ASSIGNED TASK -
Would you please copy every line below that includes the string "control"?

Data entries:

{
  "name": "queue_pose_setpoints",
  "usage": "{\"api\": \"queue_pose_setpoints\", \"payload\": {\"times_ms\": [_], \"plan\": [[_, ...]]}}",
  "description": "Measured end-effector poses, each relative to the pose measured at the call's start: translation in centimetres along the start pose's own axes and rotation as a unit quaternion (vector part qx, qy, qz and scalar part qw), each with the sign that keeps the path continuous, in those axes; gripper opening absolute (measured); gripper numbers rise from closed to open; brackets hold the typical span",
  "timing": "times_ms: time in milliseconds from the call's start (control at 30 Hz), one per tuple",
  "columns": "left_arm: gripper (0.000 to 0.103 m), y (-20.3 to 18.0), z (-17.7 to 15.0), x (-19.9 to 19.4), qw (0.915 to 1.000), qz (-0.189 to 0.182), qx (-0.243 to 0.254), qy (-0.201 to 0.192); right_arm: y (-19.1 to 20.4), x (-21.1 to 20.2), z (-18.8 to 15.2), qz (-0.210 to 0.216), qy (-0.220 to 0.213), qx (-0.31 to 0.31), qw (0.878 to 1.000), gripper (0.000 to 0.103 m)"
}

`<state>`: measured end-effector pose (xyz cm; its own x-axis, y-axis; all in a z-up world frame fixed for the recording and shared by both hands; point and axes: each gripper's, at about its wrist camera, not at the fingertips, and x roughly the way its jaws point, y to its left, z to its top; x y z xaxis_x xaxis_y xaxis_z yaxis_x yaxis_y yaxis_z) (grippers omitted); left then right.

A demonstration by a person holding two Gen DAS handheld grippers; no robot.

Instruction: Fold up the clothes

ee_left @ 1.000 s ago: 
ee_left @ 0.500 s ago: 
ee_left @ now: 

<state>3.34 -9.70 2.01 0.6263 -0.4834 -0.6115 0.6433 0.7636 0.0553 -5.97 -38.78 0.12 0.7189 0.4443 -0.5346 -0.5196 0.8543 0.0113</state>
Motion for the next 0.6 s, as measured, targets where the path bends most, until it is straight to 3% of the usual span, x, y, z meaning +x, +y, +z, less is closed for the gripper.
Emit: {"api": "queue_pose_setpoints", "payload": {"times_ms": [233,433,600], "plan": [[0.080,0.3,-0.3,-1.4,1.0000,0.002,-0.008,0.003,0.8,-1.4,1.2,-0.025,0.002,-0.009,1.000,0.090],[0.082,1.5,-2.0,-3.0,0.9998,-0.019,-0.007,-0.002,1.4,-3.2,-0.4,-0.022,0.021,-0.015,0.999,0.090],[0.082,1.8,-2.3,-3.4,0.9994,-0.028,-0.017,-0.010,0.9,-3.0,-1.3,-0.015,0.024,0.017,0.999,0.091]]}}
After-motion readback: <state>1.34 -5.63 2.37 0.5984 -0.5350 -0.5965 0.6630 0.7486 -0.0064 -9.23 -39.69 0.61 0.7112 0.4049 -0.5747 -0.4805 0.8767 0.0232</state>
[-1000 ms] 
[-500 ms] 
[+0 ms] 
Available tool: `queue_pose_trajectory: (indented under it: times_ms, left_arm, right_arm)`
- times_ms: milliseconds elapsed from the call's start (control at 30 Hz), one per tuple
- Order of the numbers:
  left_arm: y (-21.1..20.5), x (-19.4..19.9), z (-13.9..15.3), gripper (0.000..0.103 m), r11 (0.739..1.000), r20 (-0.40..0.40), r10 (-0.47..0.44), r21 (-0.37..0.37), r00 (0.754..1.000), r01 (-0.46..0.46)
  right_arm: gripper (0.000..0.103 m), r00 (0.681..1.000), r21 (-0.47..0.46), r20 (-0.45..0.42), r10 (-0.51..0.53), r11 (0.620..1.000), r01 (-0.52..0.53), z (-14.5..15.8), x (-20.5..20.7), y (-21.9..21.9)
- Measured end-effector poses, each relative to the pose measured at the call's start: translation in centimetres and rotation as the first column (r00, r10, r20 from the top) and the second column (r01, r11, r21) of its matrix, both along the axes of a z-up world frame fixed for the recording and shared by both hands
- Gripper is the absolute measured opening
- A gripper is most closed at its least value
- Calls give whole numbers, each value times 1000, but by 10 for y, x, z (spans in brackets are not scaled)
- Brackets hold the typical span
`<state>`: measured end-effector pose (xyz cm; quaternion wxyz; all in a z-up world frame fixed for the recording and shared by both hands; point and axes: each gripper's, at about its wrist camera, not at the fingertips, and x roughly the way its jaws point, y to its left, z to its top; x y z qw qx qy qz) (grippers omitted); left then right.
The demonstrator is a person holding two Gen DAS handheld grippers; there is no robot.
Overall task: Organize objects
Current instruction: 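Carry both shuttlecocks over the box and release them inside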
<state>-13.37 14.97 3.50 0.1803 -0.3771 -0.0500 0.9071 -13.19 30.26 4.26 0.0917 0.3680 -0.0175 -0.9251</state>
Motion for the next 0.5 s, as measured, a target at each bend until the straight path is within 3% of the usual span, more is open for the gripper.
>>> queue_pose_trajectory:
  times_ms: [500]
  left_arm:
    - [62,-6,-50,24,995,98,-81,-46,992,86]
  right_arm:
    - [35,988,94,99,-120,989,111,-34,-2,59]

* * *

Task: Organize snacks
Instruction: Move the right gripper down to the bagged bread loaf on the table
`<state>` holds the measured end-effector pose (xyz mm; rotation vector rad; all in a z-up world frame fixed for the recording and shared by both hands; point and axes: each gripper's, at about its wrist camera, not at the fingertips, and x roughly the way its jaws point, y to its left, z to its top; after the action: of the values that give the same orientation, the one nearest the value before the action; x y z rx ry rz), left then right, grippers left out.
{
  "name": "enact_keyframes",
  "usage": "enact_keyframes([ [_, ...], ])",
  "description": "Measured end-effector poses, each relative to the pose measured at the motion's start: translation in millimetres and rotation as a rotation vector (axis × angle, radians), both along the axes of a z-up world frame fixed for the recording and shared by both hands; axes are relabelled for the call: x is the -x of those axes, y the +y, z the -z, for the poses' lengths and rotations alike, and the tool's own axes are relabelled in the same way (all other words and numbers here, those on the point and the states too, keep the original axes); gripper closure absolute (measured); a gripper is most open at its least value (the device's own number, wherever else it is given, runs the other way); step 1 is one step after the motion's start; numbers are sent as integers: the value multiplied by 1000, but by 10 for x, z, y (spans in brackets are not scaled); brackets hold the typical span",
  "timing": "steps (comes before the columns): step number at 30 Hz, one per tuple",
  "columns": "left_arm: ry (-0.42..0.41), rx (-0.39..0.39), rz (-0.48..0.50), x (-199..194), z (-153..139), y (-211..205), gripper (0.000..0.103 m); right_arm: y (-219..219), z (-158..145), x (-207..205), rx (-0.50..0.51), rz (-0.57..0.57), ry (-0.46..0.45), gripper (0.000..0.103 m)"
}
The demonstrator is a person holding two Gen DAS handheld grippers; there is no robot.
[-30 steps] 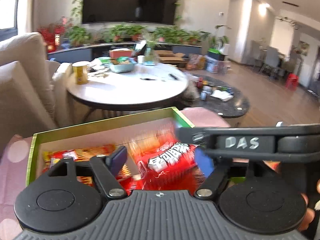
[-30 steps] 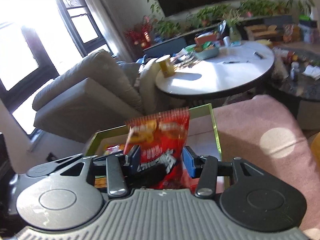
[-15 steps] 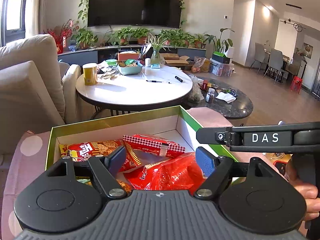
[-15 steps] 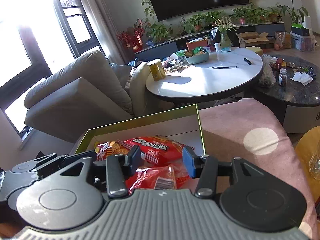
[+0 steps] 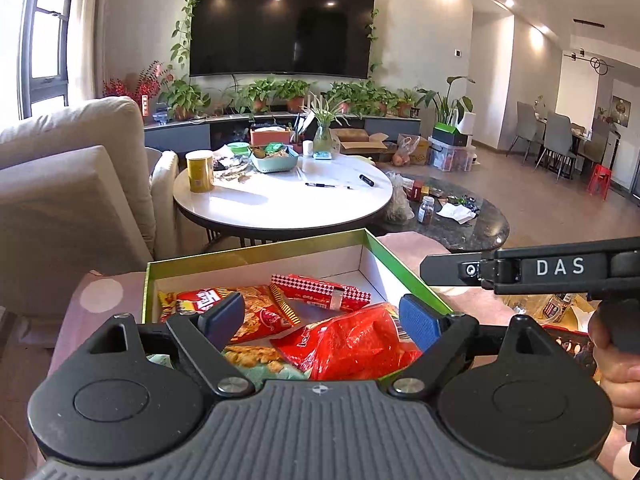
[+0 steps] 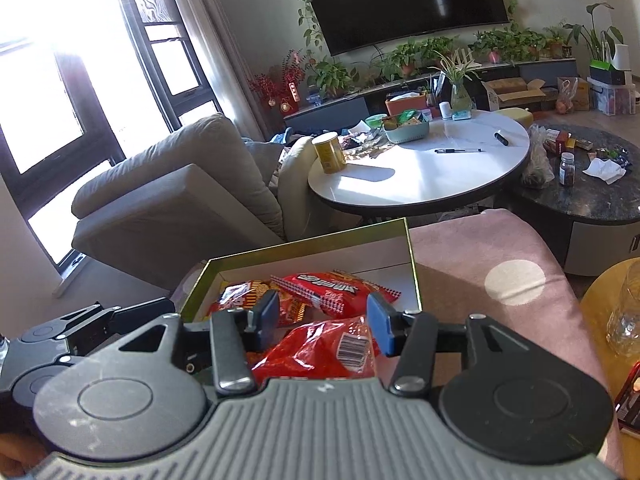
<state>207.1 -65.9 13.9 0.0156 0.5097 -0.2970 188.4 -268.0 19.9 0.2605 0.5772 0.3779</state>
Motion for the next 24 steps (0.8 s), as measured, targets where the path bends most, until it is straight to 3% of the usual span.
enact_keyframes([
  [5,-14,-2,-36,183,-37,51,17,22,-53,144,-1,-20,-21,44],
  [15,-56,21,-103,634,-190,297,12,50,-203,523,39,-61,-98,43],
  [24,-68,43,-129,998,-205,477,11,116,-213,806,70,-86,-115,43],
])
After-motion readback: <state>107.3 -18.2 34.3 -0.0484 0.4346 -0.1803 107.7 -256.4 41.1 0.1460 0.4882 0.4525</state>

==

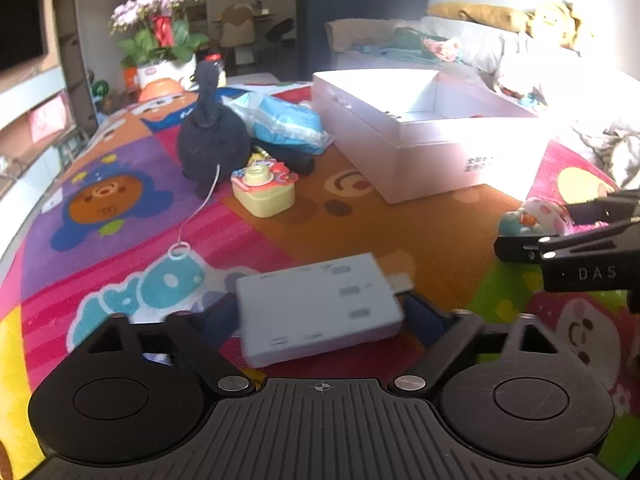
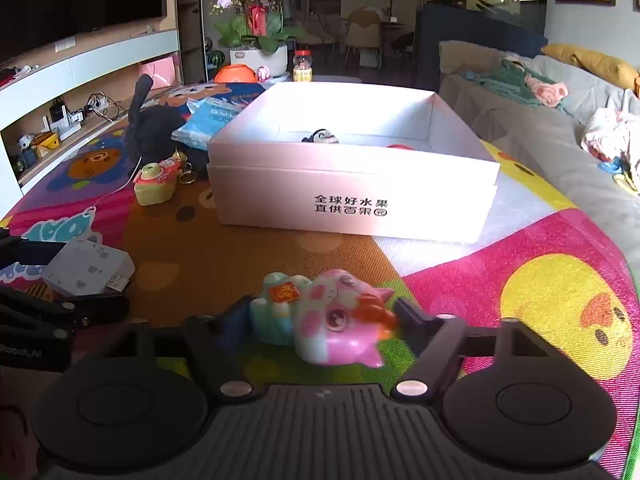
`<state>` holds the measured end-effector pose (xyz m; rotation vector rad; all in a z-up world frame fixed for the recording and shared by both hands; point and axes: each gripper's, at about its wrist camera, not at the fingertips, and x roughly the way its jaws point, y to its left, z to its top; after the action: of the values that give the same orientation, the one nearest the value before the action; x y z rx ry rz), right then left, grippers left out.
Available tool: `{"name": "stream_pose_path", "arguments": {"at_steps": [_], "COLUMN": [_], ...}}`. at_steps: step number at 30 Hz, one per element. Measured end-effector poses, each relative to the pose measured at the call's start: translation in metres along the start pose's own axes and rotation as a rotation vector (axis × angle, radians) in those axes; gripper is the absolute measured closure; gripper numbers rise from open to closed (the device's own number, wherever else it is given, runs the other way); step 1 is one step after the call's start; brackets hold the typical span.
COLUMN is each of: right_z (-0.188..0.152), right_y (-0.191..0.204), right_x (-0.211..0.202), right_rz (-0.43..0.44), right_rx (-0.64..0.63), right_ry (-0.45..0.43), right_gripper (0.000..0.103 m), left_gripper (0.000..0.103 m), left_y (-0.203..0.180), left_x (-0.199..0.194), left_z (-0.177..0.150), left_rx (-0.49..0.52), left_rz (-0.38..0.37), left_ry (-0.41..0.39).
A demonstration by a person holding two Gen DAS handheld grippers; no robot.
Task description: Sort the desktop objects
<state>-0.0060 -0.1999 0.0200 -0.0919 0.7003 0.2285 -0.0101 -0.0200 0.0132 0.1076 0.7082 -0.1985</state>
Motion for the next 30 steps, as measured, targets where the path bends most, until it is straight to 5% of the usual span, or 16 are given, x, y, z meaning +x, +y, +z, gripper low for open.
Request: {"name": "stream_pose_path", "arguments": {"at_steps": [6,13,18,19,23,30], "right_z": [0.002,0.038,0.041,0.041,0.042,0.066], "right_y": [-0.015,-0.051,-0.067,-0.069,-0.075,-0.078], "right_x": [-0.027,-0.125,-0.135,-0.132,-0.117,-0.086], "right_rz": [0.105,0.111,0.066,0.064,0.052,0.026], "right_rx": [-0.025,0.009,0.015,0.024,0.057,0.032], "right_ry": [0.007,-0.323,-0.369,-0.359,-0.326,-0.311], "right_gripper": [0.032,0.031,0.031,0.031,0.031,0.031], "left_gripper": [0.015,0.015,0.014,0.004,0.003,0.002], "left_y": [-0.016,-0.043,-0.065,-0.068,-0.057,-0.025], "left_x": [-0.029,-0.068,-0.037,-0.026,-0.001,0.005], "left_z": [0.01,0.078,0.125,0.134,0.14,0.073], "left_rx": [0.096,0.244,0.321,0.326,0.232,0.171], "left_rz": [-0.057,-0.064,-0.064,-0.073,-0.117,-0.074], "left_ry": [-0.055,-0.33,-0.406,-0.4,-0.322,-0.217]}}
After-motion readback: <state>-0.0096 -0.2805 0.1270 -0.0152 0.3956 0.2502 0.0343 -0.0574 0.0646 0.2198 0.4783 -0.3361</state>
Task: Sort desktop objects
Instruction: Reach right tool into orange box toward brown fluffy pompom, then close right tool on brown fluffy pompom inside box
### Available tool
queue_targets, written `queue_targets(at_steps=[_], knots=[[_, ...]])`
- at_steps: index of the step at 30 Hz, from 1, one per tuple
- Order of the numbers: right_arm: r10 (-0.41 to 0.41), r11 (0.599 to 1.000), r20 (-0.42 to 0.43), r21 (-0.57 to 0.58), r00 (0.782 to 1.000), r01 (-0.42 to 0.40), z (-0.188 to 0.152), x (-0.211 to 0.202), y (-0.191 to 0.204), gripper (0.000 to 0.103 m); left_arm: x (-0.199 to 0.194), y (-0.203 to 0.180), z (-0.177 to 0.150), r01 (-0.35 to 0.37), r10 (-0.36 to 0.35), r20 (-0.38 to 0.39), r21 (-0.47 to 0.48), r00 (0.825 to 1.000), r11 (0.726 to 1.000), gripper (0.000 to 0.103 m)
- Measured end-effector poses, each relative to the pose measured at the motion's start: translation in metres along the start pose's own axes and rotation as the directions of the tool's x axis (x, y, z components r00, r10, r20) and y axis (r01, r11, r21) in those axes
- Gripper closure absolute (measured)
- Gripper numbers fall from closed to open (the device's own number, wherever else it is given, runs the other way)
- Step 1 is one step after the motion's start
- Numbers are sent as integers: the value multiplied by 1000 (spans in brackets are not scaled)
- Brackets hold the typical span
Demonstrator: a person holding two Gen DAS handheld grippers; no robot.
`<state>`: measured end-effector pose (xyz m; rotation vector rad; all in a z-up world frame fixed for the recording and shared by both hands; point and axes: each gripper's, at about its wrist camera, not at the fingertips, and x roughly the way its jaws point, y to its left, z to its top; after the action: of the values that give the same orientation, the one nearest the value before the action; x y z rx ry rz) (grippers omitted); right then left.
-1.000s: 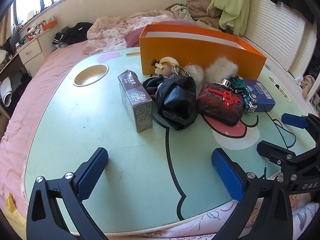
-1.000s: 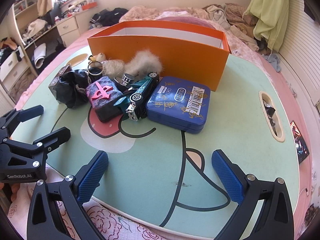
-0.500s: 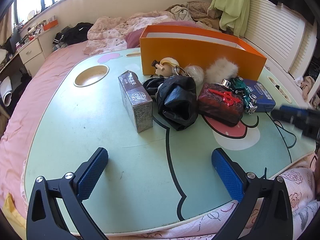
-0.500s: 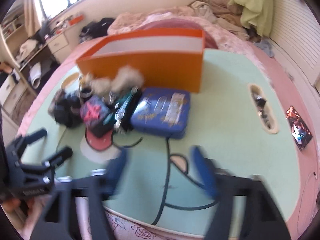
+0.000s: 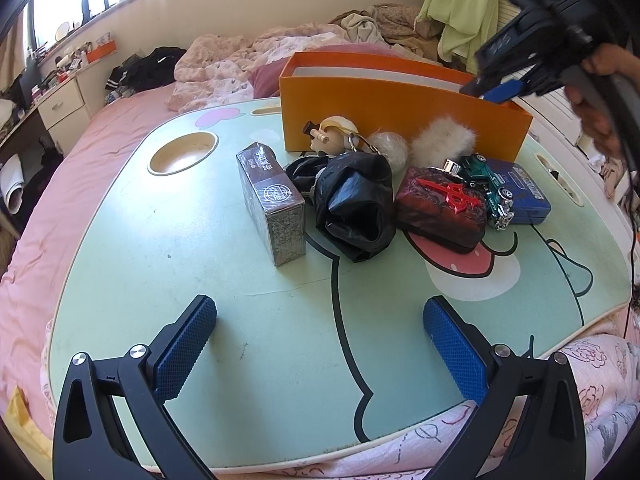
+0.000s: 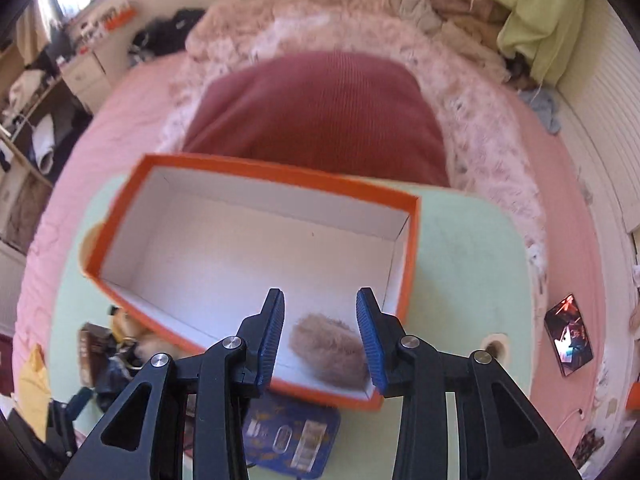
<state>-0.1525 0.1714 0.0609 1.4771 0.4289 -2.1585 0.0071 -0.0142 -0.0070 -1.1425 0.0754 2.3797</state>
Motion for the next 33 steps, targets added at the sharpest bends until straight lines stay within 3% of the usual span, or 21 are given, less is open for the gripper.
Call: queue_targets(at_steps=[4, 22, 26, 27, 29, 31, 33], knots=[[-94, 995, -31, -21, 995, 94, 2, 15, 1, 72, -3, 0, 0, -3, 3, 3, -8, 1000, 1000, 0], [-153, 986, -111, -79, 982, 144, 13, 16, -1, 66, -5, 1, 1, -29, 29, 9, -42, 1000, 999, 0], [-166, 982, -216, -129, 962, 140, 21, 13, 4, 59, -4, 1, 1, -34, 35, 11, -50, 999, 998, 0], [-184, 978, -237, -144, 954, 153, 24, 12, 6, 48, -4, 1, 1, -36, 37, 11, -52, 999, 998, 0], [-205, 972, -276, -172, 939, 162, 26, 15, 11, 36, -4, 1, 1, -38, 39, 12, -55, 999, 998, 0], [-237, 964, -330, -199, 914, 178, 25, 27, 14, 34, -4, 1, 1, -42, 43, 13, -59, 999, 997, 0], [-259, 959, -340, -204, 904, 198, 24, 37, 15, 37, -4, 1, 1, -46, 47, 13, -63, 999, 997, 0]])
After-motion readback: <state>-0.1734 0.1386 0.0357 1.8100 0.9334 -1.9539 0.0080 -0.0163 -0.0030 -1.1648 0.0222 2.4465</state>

WRITTEN REPLY -
  "timing": "times_ms: time in milliseconds from the call's start (control at 30 Hz), one per tuple",
- times_ms: milliseconds elapsed from the call's start (control at 30 Hz), one per tuple

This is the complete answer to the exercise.